- [Exercise data]:
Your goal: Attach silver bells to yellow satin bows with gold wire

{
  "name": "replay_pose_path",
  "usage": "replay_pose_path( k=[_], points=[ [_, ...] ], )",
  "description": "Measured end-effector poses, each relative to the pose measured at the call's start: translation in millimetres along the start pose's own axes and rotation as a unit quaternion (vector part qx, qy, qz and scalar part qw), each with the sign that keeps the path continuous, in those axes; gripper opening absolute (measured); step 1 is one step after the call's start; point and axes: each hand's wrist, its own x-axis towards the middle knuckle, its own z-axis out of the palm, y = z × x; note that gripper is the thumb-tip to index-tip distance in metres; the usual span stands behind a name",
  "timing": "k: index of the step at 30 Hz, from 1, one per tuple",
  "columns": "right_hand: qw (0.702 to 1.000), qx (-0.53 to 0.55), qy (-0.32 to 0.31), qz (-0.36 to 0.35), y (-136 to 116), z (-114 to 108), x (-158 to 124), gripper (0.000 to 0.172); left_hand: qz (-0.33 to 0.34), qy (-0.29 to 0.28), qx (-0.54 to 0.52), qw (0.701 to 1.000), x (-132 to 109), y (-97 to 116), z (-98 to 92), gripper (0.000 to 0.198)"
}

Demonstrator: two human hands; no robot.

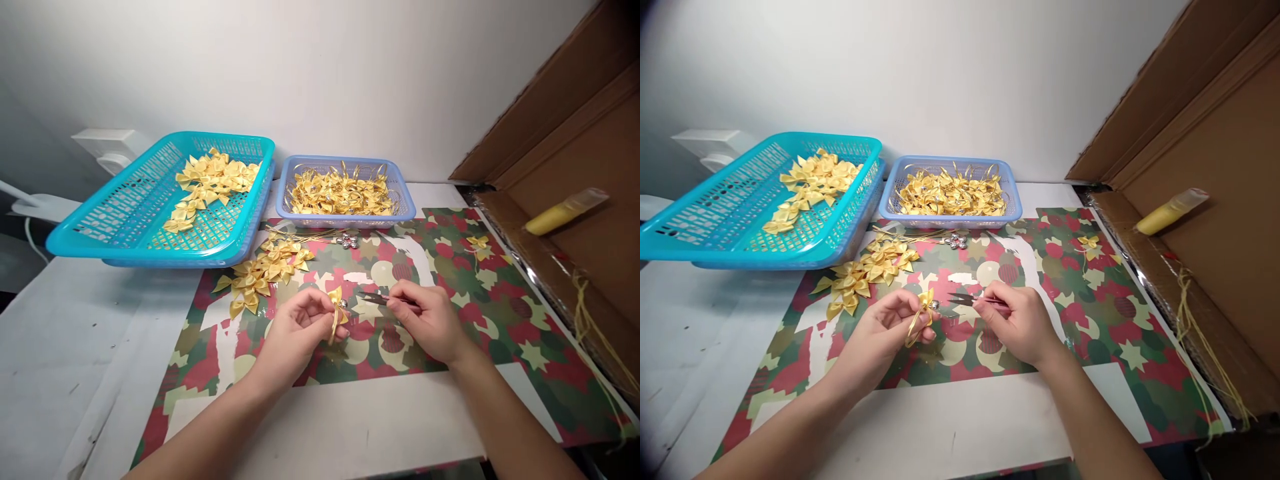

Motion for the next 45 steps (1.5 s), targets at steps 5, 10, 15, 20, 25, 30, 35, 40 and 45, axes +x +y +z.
replay_pose_path(
  k=[5, 10, 15, 20, 25, 30, 35, 40, 45],
  points=[
    [0.995, -0.018, -0.024, -0.095, -3.7, -2.8, -2.5, 0.033, -0.026, 0.005, 0.003, 1.0, -2.6, 3.2, 3.5, 0.017],
    [0.977, -0.077, 0.04, -0.193, -10.2, -0.7, -2.7, 0.037, -0.033, 0.006, 0.046, 0.998, -6.3, 1.6, 5.7, 0.025],
    [0.958, -0.124, 0.073, -0.248, -13.2, 1.6, -3.9, 0.037, 0.035, 0.004, 0.111, 0.993, -10.3, -5.6, 5.4, 0.027],
    [0.955, -0.146, 0.092, -0.242, -11.7, 3.9, -4.0, 0.036, 0.075, 0.004, 0.167, 0.983, -12.8, -6.8, 6.3, 0.029],
    [0.953, -0.149, 0.101, -0.242, -9.0, 4.4, -2.2, 0.035, 0.089, -0.006, 0.174, 0.981, -13.9, -4.9, 6.8, 0.028],
    [0.951, -0.144, 0.106, -0.254, -9.0, 3.8, -2.3, 0.038, 0.052, -0.022, 0.108, 0.992, -15.7, -1.7, 8.1, 0.027],
    [0.947, -0.162, 0.113, -0.255, -10.2, 3.6, -3.8, 0.037, 0.032, -0.027, 0.082, 0.996, -15.8, 1.5, 9.4, 0.027],
    [0.939, -0.171, 0.111, -0.276, -11.5, 2.8, -4.1, 0.035, 0.01, -0.025, 0.072, 0.997, -14.1, 2.0, 9.2, 0.029],
    [0.936, -0.174, 0.104, -0.286, -10.4, 2.9, -4.8, 0.033, -0.011, -0.02, 0.07, 0.997, -13.6, 1.6, 8.6, 0.031]
  ],
)
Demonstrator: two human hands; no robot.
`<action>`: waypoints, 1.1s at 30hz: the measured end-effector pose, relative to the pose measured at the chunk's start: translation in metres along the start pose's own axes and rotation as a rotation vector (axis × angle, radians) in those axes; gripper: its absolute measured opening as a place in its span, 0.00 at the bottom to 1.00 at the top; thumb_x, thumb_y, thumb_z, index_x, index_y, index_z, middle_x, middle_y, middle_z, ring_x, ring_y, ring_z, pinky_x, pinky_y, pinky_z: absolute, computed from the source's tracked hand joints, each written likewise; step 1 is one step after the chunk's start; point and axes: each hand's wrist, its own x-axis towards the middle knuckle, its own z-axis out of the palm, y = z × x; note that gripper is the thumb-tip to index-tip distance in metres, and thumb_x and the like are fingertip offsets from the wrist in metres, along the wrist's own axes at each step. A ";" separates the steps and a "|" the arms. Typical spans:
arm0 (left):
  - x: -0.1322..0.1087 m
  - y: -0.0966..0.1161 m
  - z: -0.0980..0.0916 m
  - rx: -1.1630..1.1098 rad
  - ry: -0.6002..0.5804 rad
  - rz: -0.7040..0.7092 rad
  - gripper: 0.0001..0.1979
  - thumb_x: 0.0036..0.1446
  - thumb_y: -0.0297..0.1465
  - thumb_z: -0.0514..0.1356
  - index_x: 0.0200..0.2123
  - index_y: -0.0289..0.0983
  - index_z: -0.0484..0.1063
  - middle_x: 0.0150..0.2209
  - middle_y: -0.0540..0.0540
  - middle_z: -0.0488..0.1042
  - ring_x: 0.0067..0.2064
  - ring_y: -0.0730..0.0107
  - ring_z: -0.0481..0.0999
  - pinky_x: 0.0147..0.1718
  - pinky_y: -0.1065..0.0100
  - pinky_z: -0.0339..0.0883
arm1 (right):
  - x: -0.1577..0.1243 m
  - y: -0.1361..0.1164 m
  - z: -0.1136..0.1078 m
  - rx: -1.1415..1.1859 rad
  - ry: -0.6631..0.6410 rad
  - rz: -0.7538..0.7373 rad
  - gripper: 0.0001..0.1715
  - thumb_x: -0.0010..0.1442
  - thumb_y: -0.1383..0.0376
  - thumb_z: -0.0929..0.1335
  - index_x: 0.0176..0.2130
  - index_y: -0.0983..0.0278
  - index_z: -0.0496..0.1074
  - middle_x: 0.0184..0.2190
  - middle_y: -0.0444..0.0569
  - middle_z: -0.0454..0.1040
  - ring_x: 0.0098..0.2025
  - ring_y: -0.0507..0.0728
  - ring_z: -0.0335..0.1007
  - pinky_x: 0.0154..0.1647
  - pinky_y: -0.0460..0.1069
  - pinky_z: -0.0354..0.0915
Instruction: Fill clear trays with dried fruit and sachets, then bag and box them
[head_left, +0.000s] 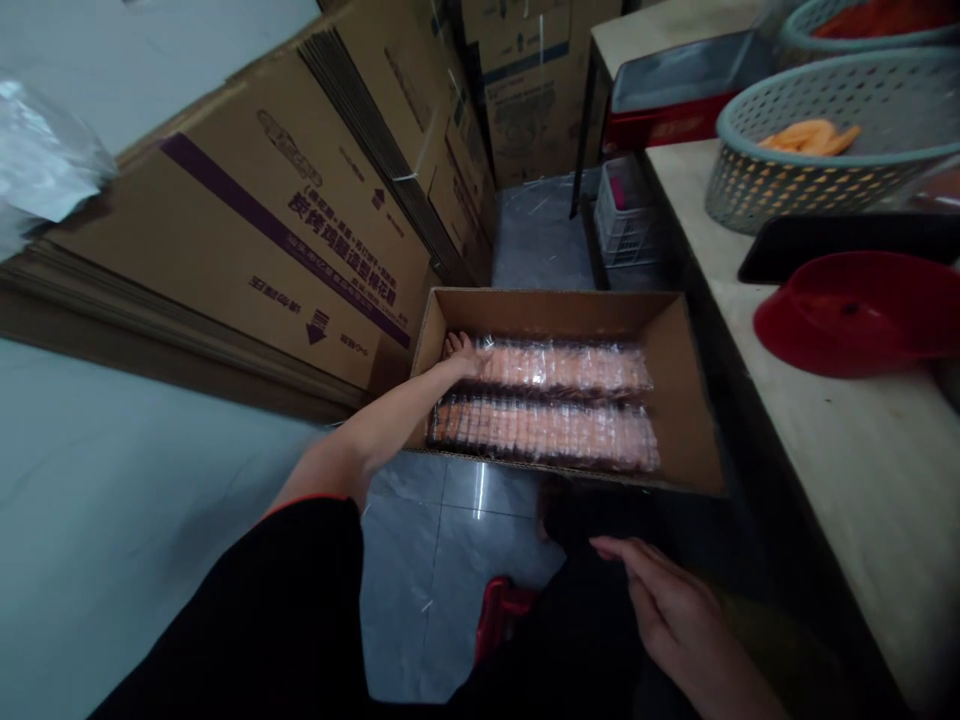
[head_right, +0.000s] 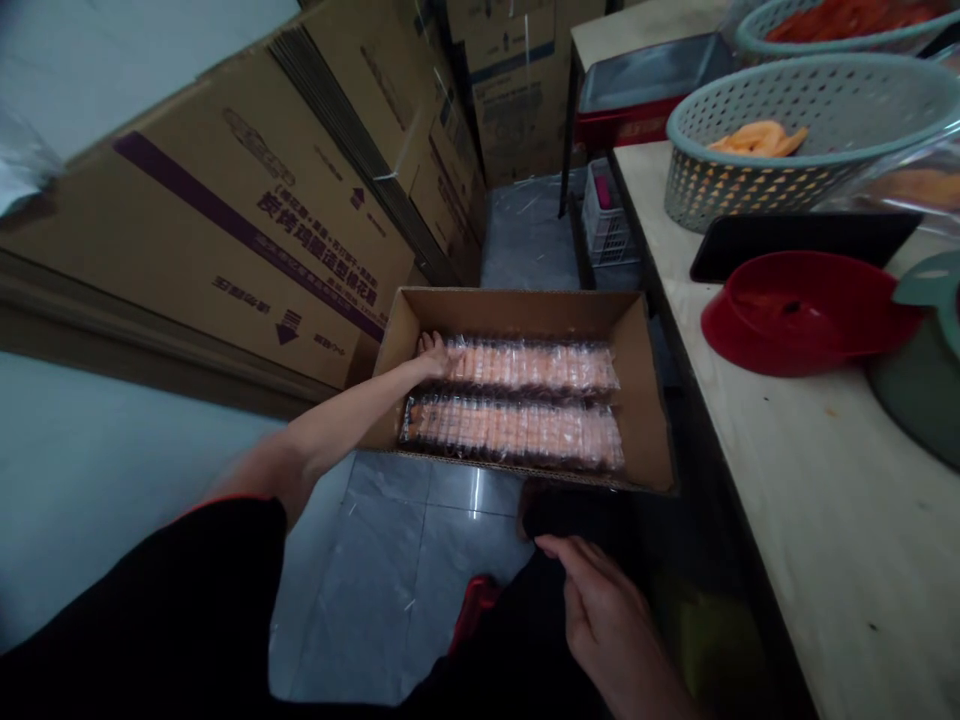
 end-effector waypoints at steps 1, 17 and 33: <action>-0.003 0.002 0.005 -0.018 0.034 -0.026 0.34 0.67 0.44 0.54 0.66 0.25 0.53 0.69 0.22 0.48 0.69 0.41 0.51 0.62 0.55 0.53 | -0.003 -0.002 0.001 -0.001 -0.008 0.010 0.25 0.59 0.71 0.58 0.48 0.59 0.76 0.43 0.48 0.80 0.45 0.54 0.79 0.48 0.49 0.74; -0.200 0.018 0.082 0.266 0.079 0.741 0.22 0.61 0.28 0.52 0.58 0.36 0.67 0.50 0.36 0.78 0.53 0.56 0.77 0.53 0.60 0.66 | -0.134 -0.058 -0.018 -0.085 0.330 0.326 0.33 0.56 0.79 0.57 0.55 0.60 0.72 0.49 0.51 0.76 0.52 0.54 0.73 0.56 0.52 0.69; -0.474 0.166 0.153 0.089 0.179 1.821 0.26 0.66 0.48 0.49 0.59 0.43 0.69 0.65 0.42 0.66 0.69 0.52 0.58 0.65 0.49 0.58 | -0.423 -0.068 0.033 -0.676 1.221 1.009 0.25 0.59 0.74 0.60 0.53 0.66 0.73 0.55 0.60 0.71 0.56 0.65 0.68 0.54 0.62 0.67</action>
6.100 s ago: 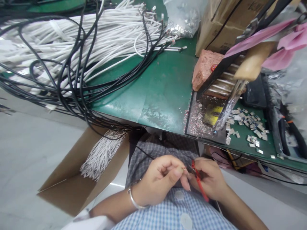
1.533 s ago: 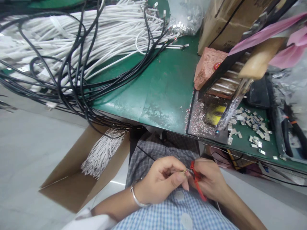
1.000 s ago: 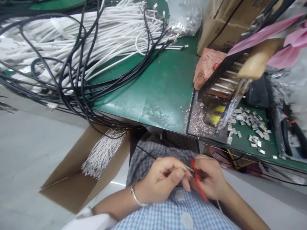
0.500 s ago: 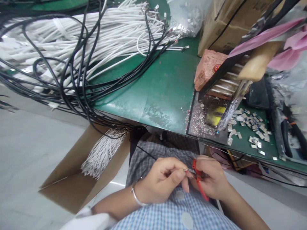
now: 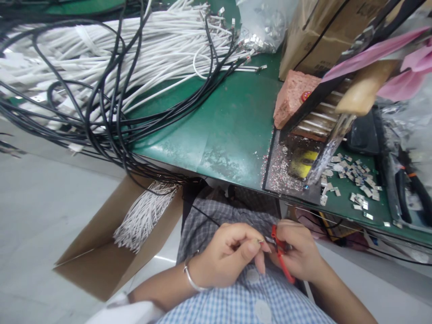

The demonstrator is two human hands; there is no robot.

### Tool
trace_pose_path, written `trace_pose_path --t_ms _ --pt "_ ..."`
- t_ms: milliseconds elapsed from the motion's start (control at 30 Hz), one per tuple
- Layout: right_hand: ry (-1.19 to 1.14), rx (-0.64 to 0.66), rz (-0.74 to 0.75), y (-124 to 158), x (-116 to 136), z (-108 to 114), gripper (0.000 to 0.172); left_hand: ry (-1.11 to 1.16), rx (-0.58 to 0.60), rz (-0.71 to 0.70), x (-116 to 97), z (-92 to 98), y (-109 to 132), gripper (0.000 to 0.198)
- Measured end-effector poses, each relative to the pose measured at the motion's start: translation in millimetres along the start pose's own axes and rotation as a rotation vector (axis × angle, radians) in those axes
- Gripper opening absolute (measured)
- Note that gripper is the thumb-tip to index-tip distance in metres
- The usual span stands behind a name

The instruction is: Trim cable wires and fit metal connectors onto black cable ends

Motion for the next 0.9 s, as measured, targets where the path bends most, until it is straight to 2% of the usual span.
trace_pose_path --t_ms 600,900 --pt "0.014 0.04 0.011 1.8 -1.9 0.2 0.03 -0.087 0.036 0.053 -0.5 0.4 -2.2 0.049" --pt "-0.059 0.013 -0.045 3.8 -0.1 -5.7 0.036 -0.002 0.015 0.0 -2.8 0.4 -3.1 0.039"
Point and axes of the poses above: each hand's wrist, its own y-axis away from the middle knuckle, its own z-axis out of the back of the hand, x = y × z, the point moved 5 cm from there along -y, towards the middle knuckle, and after that the axes turned 9 degrees about -z, right-handed, at the moved point
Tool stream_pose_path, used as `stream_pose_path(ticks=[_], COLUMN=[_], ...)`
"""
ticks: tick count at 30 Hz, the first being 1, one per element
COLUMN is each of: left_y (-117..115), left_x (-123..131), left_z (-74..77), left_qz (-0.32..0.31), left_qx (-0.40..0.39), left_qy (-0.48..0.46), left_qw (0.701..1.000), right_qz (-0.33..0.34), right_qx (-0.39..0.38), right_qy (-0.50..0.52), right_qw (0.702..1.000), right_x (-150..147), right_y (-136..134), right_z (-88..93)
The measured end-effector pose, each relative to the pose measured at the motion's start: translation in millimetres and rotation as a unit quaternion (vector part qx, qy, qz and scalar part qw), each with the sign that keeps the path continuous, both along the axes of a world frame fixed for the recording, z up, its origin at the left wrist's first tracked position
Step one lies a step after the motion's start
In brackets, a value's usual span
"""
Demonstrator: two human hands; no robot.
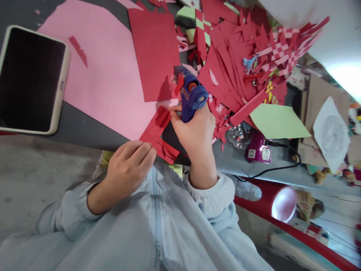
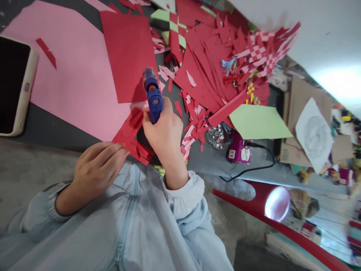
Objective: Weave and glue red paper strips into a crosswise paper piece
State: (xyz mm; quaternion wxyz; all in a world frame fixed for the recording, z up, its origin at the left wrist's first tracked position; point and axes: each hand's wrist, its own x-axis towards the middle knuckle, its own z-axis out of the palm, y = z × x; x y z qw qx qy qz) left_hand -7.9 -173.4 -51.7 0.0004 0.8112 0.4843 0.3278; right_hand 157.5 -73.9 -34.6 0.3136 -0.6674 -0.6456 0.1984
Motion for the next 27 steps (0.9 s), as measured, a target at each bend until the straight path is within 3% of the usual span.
stream_pose_path(ticks=[8, 12, 19, 27], left_y=[-1.0, -0.9, -1.0, 0.2], left_x=[0.8, 0.6, 1.2, 2.2], left_z=[-2.0, -1.9, -3.3, -2.3], left_qz=[-0.001, 0.008, 0.002, -0.002], left_qx=[0.012, 0.019, 0.020, 0.017], left_qy=[-0.003, 0.004, -0.007, -0.014], left_qw=[1.000, 1.000, 1.000, 1.000], right_qz=[0.007, 0.011, 0.003, 0.049], right_qx=[0.016, -0.019, -0.009, -0.010], right_qy=[-0.063, -0.099, -0.053, -0.008], right_qw=[0.998, 0.995, 0.999, 0.999], right_x=[-1.4, -3.1, -3.7, 0.8], right_y=[-0.4, 0.9, 4.0, 9.0], right_z=[1.1, 3.3, 5.8, 8.2])
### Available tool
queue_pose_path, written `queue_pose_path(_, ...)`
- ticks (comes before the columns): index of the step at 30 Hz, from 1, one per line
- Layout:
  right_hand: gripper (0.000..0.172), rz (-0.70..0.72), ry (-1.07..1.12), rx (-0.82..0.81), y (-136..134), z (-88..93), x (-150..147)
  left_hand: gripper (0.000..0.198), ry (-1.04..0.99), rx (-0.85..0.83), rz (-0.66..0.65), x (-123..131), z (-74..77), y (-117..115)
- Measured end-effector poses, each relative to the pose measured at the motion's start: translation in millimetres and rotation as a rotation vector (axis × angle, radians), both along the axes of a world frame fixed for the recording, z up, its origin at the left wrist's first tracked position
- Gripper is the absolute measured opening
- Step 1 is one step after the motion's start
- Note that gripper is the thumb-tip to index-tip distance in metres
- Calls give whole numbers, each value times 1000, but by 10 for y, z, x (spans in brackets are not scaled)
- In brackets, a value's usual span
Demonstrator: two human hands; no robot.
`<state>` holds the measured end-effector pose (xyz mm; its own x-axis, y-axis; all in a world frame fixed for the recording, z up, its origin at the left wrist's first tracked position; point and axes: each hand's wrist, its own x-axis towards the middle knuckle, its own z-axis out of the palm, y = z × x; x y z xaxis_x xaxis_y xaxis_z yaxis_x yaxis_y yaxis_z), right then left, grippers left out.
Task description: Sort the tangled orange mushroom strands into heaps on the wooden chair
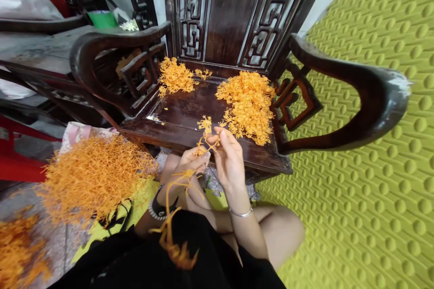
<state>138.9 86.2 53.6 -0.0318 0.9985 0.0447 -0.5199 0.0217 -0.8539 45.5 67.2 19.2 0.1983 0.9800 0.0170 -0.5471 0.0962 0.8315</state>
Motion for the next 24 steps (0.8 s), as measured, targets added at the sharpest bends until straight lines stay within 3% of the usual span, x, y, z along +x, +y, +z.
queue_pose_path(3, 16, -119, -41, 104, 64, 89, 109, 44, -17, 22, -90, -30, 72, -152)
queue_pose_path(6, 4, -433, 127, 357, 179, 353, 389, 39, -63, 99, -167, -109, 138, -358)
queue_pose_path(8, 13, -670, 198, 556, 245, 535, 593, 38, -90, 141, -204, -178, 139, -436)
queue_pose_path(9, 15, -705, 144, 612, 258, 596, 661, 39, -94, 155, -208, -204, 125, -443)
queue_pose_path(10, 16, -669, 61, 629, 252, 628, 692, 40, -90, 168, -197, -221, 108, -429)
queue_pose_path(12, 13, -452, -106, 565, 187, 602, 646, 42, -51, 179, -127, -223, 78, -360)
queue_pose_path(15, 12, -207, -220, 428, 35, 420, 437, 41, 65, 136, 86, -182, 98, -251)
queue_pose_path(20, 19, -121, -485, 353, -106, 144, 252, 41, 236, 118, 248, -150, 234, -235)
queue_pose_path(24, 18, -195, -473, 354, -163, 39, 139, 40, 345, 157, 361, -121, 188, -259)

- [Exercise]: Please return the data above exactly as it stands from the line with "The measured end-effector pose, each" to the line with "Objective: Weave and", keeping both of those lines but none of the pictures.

- [Solution to the exercise]:
The measured end-effector pose, each relative to the pose measured at the motion's start: translation in millimetres and rotation as a unit quaternion (vector part qx, qy, qz and scalar part qw), each with the sign that keeps the path continuous, both along the axes of a world frame fixed for the recording, z up, its origin at the left wrist's first tracked position
Step one lies a step after the motion's start
In brackets, a value's usual span
"""
Demonstrator: two human hands; no robot.
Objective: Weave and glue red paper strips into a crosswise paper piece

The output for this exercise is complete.